O VIVO
Não queiras ser mais vivo do que és morto.
As sempre-vivas morrem diariamente
Pisadas por teus pés enquanto nasces.
Não queiras ser mais morto do que és vivo.
As mortas-vivas rompem as mortalhas
Miram-se umas nas outras e retornam
(Seus cabelos azuis, como arrastam o vento!)
Ó vivo-morto que escarnecem as paredes,
Queres ouvir e falas.
Queres morrer e dormes.
Há muito que as espadas
Te atravessando lentamente lado a lado
Partiram tua voz. Sorris
Queres morrer e morres.
CANTO DO HOMEM ENTRE PAREDES
As paredes suportam meus pulsos de carne.
As paredes se encaram.
As paredes indagam seus rostos à cal
E me riem perdido além do labirinto.
A luz sobre a cabeça, os olhos entre os dedos,
O caminho dos pés no caminho nos pés:
Entre o jarro de flores e a mesa perdido.
E as paredes são uivos mais fortes que os meus.
Fui eu quem as fechou? Se fecharam sozinhas?
Sabem que eu sei abri-las. Ignoro que sei.

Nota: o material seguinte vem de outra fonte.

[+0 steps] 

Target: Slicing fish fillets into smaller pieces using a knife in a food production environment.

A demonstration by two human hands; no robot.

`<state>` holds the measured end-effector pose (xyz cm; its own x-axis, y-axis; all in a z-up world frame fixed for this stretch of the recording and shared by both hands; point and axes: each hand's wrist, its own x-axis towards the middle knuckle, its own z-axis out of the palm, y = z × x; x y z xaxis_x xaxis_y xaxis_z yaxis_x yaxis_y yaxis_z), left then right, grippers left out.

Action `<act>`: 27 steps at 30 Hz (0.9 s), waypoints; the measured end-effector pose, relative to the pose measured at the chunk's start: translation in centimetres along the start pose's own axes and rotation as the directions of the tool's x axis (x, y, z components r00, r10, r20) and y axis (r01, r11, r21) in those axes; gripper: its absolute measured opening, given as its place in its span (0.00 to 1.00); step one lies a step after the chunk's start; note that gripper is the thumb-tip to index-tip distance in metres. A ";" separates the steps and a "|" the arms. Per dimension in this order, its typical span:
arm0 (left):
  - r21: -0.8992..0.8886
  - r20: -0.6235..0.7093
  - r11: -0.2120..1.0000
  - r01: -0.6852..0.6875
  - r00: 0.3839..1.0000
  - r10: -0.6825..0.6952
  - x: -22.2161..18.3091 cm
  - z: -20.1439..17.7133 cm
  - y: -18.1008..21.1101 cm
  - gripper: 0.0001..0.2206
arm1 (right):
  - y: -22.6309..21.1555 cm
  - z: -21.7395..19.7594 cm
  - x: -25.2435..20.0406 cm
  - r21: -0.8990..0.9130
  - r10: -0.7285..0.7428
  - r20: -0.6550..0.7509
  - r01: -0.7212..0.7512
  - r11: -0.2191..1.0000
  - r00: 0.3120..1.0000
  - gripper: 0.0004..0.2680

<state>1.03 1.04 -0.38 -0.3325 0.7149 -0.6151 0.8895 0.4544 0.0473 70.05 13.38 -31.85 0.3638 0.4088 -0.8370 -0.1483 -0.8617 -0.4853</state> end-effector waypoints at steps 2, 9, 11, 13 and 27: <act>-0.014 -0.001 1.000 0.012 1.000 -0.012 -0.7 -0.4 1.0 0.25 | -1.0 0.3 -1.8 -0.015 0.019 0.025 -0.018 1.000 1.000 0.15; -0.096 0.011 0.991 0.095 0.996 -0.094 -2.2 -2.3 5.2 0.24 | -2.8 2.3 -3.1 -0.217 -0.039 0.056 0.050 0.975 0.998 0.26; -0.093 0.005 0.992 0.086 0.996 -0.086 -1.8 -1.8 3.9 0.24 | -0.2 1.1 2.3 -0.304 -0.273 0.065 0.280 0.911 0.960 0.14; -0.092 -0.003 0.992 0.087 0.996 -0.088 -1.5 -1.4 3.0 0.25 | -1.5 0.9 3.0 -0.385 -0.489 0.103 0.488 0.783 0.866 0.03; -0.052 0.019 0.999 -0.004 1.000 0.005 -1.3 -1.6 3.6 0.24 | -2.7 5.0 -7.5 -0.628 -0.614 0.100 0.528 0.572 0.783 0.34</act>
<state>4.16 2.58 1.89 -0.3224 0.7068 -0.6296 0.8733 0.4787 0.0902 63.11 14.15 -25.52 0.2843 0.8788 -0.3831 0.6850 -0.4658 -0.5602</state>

Ao me sonhar caminho vi que elas e não eu,
Que tenho pés, caminham.
As estantes e os quadros se erguem já como a hera
Mais espessos que a hera.
Algo que a luz chamou poeira e eu ouro, e teias
Chamou e eu chamei rios
Acorda o compromisso entre as portas e a vida.
As paredes não param. Caminham sobre mim.
Sonham que eu hei de abri-las. Ignoro mas sei.
•
Augusto de Campos nasceu a 14 de
fevereiro de 1931 em São Paulo. Sua estreia na literatura acontece em 1951 com
o livro O rei menos o reino. Depois forma parte com o irmão Haroldo de
Campos da revista literária Noigandres, formando um grupo que, com Décio
Pignatari, resultaria no movimento vanguardista Poesia Concreta. Viva vaia,
seu trabalho mais conhecido, valeu o Prêmio Jabuti de 1979. Entre seus livros estão
ainda Despoesia (1994) e Não (2003).